Jonathan Griffiths is an ordained Foursquare minister and FMI missionary to Great Britain.

  Who it's for

busy leaders overwhelmed by tasks and projects


  • Price: $19.99
  • Publisher: Zondervan
  • Format: 352 pages, hardcover and e-book

There were days when we felt like we were owned by our inboxes. There were weeks when the tyranny of the urgent unraveled the best-laid plans of mice and men, and all the plans of all the people in our immediate vicinity. We were tired. We were frustrated. We were overwhelmed with our work and underwhelmed with our results.

And then the humble to-do list came along to be the saving grace of our working lives. Not surprisingly, however, it could not live up to the enormous weight of the task.

I’ve read David Allen’s Getting Things Done. I subscribe to the Wunderlist app. I use Google Calendar to know what my week looks like at any given moment. I try to practice “inbox zero” as a discipline. I file documents, much to my mother’s surprise. And there are still times when I feel very busy, but not very productive.

What has been missing from our systems? All the right systems in the world will not help us be effective if we’re using them to do the wrong things. Enter Matthew Perman’s new book, What’s Best Next: How the Gospel Transforms the Way You Get Things Done.

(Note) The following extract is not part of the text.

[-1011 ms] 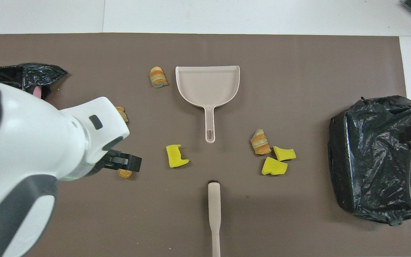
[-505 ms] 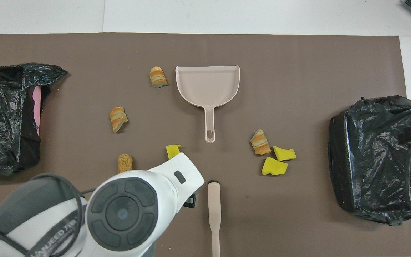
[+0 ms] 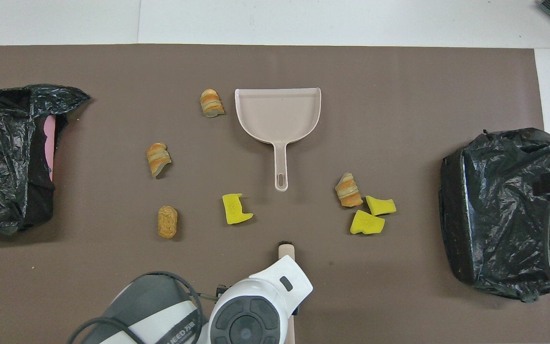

Perman has studied under John Piper and served as a major part of the website, including its recent redesign and relaunch. He has lived the life of juggling multiple major projects, as a family man, and maintaining his focus as a follower of Jesus. In writing this book, he has given the church a major advancement not merely in systems of effectiveness, but also in foundational principles that ensure the right system is applied to the right work for the right reasons.

Rather than just adding a layer on top of the pre-existing productivity theories, Perman begins with a theological grasp of work, efficiency, excellence and values. He shows how common grace has infused secular thinking with some biblically founded principles, but then outlines where we must course-correct so as to be giving our maximum effort to the most important work.

What’s Best Next moves from foundational thinking to practical expression, providing multiple ways to implement the core convictions it describes—with everything covered from calendars, emails, projects, tasks, daily workflows, weekly workflows, mission statements, vision statements and more.

This is a timely, biblically grounded, disciple-equipping book that excels above the secular field that has dominated much of the business practice and personal development market. This is a read that will be valuable to the further expansion of the mission of the church, and which could be used very effectively as a bridge-builder with businessmen and businesswomen in your city.